Your goal
Reproduce all of the data exactly as written.
—————
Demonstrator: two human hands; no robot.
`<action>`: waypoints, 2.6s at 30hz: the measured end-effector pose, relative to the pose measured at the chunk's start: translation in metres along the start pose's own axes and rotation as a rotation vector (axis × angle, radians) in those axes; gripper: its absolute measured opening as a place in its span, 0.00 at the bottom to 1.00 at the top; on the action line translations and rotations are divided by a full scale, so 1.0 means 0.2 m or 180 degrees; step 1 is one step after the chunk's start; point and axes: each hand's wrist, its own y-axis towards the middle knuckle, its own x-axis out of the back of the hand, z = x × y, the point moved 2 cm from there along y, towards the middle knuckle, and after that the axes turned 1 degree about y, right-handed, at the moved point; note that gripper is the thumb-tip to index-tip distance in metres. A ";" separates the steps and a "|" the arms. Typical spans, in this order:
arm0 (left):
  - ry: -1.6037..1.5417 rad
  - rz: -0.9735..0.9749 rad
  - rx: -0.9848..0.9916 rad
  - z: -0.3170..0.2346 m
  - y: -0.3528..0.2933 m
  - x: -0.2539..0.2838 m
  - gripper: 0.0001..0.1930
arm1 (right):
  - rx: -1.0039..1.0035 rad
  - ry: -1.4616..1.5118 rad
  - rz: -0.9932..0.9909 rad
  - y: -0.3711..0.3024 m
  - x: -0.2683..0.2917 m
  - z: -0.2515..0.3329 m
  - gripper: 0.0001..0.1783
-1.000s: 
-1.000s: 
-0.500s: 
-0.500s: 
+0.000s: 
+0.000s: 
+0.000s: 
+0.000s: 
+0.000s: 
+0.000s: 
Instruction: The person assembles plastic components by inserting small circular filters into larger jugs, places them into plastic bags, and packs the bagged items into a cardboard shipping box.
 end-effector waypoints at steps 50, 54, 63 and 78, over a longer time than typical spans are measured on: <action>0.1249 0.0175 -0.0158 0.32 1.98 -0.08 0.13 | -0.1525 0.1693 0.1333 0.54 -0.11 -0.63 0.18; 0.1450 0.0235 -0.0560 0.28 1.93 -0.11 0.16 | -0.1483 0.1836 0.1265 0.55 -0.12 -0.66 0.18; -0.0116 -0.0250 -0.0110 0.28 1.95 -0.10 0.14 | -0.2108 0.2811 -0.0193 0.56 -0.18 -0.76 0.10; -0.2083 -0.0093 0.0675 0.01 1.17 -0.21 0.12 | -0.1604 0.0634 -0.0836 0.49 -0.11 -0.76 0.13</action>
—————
Response below
Demonstrator: two human hands; no robot.
`<action>`: waypoints, 2.6s at 30hz: the measured end-effector pose, relative to the pose measured at the chunk's start: translation in metres along the start pose's own axes and rotation as a rotation vector (axis × angle, radians) in those axes; gripper: its absolute measured opening as a place in its span, 0.00 at the bottom to 1.00 at the top; on the action line translations and rotations are divided by a full scale, so 1.0 means 0.2 m or 180 degrees; step 1 is one step after the chunk's start; point and axes: each hand's wrist, its own y-axis towards the middle knuckle, its own x-axis out of the back of the hand, z = x × y, the point moved 2 cm from there along y, towards the middle knuckle, and after that the axes turned 1 degree about y, right-handed, at the moved point; note that gripper is the thumb-tip to index-tip distance in metres. A ";" separates the steps and a "|" the arms. Typical spans, in this order:
arm0 (left):
  - ry: -1.6037..1.5417 rad
  - rz: -0.9735..0.9749 rad
  - rx: -0.9848..0.9916 rad
  - z: -0.3170..0.2346 m
  - y: -0.3528..0.2933 m
  - x: -0.2539..0.2838 m
  - gripper: 0.0001..0.1930
arm1 (right):
  - rx: -1.0039..1.0035 rad
  - ry: -1.4616..1.5118 rad
  - rz: -0.9932..0.9909 rad
  - y: -0.3711..0.3024 m
  - x: -0.2683..0.2917 m
  - z: -0.2515..0.3329 m
  - gripper: 0.0001..0.1783
-1.000s: 
-1.000s: 
-0.500s: 
-0.500s: 
+0.000s: 
+0.000s: 
+0.000s: 
+0.000s: 
+0.000s: 
+0.000s: 
Instruction: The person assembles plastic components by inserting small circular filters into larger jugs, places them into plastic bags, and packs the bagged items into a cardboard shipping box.
 end-effector waypoints at steps 50, 54, 63 and 78, over a longer time than typical spans are measured on: <action>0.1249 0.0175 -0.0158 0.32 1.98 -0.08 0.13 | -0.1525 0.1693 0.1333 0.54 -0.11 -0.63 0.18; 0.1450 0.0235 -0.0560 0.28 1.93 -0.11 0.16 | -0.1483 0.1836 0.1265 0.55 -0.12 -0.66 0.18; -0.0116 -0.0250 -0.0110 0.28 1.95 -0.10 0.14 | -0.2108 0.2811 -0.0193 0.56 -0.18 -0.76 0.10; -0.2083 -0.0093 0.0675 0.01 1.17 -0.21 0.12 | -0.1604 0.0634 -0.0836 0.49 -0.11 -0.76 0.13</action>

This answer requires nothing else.